One of the worst things for Libertarians about the Bush presidency was that the public associated Bush's failed economic policies with free market economics. This is despite Bush's policies being at most only rhetorically free market. The tax cuts were supposedly part of a "starve the beast" philosophy but throughout Bush's presidency government spending did not decrease and he actually increased future entitlements when it came to Medicare Part D. It was a "Have your cake and eat it too" policy, or as the Italians say "You want your barrel full (of wine) and your wife drunk.
" And rather than decreasing regulation he increased it by signing laws such as Sarbanes-Oxley, a bill that makes it very expensive for small businesses to raise money in the public markets.

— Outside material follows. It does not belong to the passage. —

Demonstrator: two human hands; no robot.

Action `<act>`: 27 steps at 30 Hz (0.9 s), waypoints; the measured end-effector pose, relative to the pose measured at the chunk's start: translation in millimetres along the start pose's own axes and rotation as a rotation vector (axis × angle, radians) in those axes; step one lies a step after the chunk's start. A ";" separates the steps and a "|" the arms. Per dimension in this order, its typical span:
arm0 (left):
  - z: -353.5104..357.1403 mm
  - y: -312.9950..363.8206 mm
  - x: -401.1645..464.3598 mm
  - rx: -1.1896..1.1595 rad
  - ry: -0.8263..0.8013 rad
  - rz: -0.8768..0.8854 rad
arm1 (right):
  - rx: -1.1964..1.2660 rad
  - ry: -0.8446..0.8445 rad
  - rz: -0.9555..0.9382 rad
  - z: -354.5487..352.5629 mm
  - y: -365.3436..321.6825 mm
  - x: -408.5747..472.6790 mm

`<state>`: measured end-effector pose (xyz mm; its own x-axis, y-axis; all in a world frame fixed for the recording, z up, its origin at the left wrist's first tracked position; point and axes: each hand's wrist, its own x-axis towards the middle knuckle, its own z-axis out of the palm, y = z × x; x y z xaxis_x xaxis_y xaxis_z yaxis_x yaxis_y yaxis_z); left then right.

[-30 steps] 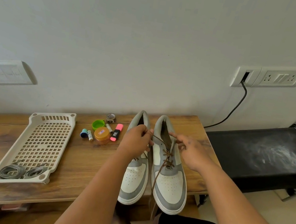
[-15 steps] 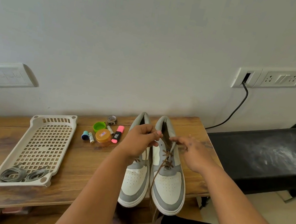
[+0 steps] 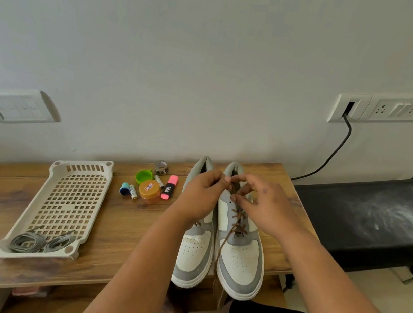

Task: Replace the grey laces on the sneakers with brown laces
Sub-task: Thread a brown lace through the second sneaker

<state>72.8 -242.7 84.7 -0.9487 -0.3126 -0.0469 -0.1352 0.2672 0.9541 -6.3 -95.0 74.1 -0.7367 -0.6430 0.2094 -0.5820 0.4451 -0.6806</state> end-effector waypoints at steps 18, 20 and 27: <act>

If Ron Paul were elected, he would do a lot of good. He'd be able to stop prosecuting the ridiculous drug war and would work to reduce a lot of the ridiculous regulatory red tape in our economy. However, he would also do what he could to enforce a very tight monetary policy. It's unclear how much he could sway the Fed, but the explicit threat of losing their independence could prevent them from easing when needed in the future. In fact, it might be a large part of what is currently holding them back from easing more now even though nominal GDP is so far below trend.
As much as Ron Paul would do a lot of good it would be unfortunate if the public came to associate libertarian policies with low economic growth due to an excessively tight monetary policy.
However, with Ron Paul only in second place in Iowa and without a broader base of support this is still a very unlikely event (7% on intrade). And if this ever became a real issue I would categorize it as a high class problem.